You mean 300 million edges? So on my monitor, this would be about 145 edges per pixel. What do you expect from a visualization? It seems unlikely that you will be able to see anything on a simple drawing of this graph. I guess the interesting question is: What methods can be used to simplify such large networks so that visualization actually gives us some information?
Christian Staudt is correct. You would have to typically 'disect' (slice / dice) and select particular views of interest, perhaps by grouping similar nodes to form a hierarchical cluster that let you drill down to individual nodes.
Veslava, as Albert was asking correctly - the slice/dice view-creation procedure depends on the domain of your graph data and the problem you are trying to solve. Perhaps if you could share few more details about the nature of this data and the problem at hand, it would be more easy to provide helpful pointers in the right direction.
To start with, perhaps you could map these weights 0.0005 and 1 to something meaningful in your domain (say, least strong relation between the nodes to very strong relation. E.g. the number of mails or tweets exchanged between those two nodes, or how close they are in terms of their semantic opinion of any given topic).
Then start back from your goal (e.g. predicting all people who would respond positivity to a discount coupon and generate a sale lead). That would give a range of weights you want to concentrate on (say, 0.6 to 0.9 etc.). You can then filter out the graph based on those criteria.
This is just an outline and you can apply it to your own domain and problem. Or if you could share those details, others should be able to help with right kind of cut/view procedure.
To many variance and variable of node you seek if you put it in monitor i think there will be no pattern that you will see or visualize. With so many node i dont think gephy will handle it you can try either rapid miner or matlab with social media adds on for the easies way or phyton scikit on n R with add on modul for SNA
It is similarity of abstracts measured by tf-idf. Nodes: 34 K, Edges:283 M. After reduction:
271 M by weight >0.03 (max is 1)
214 M ------------- >0.02
-------------------------------------
22 M ---------------> 0.09
821 K ------------->0.019
And now i am considering what to choose? I should upload data to for exmaple Geshi and estimate just by eye? Are another methods to estimate requered precision?
Sorry, it is still not clear for me. Could You please also specify what do You mean by nodes? Are they abstracts or words that You tested on frequency in these abstracts?

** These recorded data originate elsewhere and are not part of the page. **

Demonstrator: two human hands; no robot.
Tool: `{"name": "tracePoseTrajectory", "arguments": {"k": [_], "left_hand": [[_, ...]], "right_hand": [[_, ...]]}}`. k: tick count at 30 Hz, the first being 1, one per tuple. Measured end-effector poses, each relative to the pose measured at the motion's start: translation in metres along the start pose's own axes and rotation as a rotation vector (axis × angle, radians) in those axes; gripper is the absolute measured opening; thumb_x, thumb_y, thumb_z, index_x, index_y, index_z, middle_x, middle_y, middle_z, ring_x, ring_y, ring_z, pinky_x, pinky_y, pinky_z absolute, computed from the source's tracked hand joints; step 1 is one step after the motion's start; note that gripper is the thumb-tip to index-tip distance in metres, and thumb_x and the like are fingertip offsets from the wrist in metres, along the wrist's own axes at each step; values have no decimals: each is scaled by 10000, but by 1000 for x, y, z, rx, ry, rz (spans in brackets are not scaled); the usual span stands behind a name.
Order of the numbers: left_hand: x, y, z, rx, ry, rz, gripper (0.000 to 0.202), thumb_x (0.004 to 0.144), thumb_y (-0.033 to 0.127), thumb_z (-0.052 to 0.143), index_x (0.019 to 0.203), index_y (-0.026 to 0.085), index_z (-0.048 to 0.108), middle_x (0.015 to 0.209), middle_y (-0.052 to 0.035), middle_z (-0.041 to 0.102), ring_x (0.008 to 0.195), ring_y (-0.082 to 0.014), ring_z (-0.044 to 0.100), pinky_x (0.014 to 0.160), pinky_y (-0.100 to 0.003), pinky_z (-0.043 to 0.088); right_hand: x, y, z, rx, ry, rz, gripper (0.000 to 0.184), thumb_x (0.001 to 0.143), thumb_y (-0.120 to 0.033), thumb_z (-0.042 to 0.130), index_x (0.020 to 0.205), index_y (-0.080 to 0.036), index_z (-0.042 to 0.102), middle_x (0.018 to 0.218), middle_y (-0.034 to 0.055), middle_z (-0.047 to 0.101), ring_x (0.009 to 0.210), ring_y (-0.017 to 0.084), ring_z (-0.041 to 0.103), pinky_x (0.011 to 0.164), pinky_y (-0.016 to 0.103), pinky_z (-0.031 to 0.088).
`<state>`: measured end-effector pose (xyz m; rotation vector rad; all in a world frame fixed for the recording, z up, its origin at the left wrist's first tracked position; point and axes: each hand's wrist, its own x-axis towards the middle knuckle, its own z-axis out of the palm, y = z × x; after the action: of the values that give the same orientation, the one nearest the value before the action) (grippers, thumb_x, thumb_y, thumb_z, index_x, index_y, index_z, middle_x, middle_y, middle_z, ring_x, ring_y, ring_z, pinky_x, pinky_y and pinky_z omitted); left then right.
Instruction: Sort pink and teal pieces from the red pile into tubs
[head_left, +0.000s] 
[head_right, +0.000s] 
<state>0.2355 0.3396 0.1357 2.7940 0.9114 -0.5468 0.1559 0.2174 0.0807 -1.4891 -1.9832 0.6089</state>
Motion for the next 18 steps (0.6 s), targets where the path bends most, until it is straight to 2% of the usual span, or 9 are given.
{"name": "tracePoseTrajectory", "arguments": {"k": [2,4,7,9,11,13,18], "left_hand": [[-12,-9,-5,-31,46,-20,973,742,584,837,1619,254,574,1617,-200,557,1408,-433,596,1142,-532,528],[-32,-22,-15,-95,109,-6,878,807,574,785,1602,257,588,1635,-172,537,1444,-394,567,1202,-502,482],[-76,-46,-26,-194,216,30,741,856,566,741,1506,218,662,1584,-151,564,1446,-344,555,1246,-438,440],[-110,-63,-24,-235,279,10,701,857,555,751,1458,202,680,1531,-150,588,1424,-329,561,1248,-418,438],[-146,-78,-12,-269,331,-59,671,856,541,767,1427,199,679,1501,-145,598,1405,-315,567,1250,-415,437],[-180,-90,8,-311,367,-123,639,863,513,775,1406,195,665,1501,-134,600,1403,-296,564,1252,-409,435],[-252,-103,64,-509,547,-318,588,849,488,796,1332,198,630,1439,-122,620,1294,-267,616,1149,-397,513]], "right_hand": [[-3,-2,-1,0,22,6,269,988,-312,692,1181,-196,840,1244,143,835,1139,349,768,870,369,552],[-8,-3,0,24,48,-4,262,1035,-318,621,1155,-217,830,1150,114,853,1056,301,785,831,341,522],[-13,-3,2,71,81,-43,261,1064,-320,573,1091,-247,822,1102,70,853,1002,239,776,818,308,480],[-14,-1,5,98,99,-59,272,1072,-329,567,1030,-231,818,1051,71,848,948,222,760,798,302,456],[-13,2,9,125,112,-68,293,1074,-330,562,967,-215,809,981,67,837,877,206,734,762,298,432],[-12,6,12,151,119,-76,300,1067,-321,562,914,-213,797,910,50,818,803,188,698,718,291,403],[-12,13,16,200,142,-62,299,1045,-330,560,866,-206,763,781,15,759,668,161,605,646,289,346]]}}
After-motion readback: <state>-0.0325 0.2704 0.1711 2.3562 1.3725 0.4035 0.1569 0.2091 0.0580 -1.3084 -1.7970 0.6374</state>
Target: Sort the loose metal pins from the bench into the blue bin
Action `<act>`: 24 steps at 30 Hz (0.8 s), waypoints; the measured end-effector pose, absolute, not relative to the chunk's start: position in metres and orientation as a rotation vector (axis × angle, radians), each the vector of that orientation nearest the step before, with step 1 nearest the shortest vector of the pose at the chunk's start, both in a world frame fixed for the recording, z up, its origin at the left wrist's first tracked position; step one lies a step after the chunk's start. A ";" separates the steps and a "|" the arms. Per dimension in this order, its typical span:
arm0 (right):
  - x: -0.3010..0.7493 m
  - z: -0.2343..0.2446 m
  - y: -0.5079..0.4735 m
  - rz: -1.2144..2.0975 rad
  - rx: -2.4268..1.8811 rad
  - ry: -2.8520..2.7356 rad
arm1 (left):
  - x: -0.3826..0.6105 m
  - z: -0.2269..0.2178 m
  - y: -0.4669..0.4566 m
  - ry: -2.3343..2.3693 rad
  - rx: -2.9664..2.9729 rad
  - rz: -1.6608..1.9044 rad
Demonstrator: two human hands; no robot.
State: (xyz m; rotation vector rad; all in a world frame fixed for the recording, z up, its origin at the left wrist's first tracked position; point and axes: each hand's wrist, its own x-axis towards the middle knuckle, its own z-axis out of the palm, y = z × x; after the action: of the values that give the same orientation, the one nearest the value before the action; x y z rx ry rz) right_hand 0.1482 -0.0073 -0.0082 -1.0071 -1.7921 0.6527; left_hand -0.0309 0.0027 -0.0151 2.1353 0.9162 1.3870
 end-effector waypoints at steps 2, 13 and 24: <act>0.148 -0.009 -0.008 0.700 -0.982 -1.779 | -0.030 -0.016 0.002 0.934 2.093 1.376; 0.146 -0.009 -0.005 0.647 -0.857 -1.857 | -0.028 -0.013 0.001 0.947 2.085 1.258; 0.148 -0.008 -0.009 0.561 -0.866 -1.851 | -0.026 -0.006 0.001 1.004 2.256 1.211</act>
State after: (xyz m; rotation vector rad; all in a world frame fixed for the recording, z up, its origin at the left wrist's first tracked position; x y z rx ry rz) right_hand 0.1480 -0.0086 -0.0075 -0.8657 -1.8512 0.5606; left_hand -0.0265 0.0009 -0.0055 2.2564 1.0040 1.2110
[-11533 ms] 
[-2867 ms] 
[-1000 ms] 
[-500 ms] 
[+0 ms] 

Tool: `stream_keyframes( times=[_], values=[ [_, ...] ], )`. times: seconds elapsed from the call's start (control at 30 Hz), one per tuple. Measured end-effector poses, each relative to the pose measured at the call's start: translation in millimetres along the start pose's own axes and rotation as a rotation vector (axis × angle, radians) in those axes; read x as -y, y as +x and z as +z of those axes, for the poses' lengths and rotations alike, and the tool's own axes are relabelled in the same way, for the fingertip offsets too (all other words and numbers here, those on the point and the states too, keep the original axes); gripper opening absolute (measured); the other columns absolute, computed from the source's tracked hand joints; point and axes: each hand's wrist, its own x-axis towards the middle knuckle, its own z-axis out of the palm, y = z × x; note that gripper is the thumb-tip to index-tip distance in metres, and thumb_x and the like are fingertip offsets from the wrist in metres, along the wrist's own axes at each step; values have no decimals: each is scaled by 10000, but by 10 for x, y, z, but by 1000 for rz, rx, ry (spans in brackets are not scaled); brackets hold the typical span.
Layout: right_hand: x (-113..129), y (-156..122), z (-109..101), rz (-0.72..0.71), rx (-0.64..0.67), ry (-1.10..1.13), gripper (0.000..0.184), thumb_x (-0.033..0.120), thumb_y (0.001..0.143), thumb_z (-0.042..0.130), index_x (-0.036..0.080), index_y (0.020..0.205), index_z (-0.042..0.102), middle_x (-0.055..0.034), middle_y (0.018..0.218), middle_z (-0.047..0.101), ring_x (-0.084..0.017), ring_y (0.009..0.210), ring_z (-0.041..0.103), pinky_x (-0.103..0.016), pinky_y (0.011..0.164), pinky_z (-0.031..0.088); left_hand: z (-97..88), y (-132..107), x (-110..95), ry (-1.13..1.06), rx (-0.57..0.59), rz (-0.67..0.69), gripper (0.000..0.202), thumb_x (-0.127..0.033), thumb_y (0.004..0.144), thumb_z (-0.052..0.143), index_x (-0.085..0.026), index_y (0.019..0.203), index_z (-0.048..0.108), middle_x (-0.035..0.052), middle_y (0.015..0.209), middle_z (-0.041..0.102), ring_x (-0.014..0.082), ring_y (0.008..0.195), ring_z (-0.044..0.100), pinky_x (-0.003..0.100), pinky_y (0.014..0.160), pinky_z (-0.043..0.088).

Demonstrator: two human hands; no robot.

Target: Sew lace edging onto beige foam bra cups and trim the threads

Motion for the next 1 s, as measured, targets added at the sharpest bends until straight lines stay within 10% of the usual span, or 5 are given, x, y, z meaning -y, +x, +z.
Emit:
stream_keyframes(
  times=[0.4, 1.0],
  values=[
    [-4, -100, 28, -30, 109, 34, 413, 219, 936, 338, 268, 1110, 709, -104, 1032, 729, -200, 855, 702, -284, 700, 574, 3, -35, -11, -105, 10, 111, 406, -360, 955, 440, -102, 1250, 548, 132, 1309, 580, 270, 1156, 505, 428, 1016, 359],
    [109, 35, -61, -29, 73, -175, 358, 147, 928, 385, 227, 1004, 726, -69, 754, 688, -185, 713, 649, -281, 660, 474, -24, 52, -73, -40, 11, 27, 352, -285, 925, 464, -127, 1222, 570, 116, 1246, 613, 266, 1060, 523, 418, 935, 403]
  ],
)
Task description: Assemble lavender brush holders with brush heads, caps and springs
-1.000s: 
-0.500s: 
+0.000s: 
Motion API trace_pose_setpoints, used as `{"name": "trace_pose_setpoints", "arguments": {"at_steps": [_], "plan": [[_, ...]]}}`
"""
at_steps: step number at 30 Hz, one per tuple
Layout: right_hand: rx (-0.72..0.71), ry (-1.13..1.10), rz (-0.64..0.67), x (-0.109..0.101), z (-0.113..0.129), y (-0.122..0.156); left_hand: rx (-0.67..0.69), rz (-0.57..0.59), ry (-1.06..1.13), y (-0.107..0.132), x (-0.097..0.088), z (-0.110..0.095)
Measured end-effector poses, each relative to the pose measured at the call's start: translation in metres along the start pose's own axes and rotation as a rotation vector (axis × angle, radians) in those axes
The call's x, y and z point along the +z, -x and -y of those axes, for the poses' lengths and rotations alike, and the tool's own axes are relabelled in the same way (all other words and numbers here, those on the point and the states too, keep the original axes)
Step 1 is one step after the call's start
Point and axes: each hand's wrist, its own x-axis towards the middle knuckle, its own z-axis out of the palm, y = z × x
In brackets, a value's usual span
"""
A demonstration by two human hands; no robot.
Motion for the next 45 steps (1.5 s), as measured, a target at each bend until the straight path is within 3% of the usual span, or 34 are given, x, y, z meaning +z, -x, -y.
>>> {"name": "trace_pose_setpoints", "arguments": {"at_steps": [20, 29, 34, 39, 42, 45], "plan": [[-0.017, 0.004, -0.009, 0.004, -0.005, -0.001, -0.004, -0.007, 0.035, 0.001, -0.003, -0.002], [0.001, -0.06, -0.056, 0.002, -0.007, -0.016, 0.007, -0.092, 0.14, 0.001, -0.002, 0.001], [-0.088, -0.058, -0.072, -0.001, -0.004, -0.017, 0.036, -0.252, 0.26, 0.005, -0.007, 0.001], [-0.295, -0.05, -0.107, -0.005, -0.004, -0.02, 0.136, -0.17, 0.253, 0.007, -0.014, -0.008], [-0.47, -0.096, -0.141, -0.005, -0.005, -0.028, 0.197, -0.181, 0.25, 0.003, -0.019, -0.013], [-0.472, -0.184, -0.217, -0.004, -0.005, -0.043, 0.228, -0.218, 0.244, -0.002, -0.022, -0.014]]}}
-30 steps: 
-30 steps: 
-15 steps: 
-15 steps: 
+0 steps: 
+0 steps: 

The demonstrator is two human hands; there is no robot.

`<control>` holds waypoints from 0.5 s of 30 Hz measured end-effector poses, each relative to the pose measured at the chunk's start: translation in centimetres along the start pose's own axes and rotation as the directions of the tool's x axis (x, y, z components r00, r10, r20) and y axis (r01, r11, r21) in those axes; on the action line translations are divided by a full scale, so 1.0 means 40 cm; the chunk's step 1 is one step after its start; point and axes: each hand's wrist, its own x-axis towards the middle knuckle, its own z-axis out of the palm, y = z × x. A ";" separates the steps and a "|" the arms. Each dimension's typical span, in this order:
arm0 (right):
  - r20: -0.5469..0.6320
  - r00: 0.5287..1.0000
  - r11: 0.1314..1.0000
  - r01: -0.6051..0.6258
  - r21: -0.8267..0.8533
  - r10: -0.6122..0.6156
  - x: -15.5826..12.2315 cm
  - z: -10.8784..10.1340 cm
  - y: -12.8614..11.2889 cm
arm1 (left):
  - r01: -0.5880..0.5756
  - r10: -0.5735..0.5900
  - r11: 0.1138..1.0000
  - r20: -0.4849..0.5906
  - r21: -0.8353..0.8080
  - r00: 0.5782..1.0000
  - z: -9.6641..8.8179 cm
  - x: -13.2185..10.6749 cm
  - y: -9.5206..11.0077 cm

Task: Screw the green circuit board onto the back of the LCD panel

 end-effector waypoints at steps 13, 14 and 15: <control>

In any case probably You could try to make one step back when You had data table like:
abstract_1 abstract_2 abstract_n
word_1 value value value
word_2 value value value
word_n value value value
Data in this view could be used for clustering. You can cluster words based on correlation or euclidian distance and select only the cluster with the highest probability. Thus You will reduce number of words that will be used for abstracts comparison. Likely, You will get significant drop in an amount of edges as well and can visualised obtained network via, for instance, Cytoscape.
If this way is irrelevant for Your study, may be You can use trimmed mean or median to define the threshold (all values higher than trimmed mean or median, for instance).
Another possibility is to build the network as it is in Cytiscape and then apply MCODE plugin to select the most interconnected regions and analyse only this region.
From your description, it looks like your nodes are 'abstracts' / 'documents' and the edges are their TFIDF scores.
If your goal is calculating precision and recall, then perhaps you already have a 'retrieval algorithm' that uses these TFIDF scores. In that case, Your graph view could be defined as two sets: 1. Retrieved abstracts by your algorithm 2. Relevant abstracts as per the TFIDF matrix. Perhaps you could use different colors for each and that gives you visual idea of precision and recall.
As you might already be aware the of the definitions:
Precision: How many retrieved are relevant?
Recall: How many relevant are retrieved?
The overlapping of colors give a good indication of performance of your retrieval algorithm. You might want to choose only top 10 or top 100 results for the inspection to make it visually clear.
For drilling down further: you could filter your documents by 'category' or 'keywords'. For example, consider only the documents that have 'sentiment analysis' as their topic. This will greatly reduce the no. of documents to consider. Latent Dirichlet topic modelling is one way to get this additional level 'drill down' filtering capability for your inputs.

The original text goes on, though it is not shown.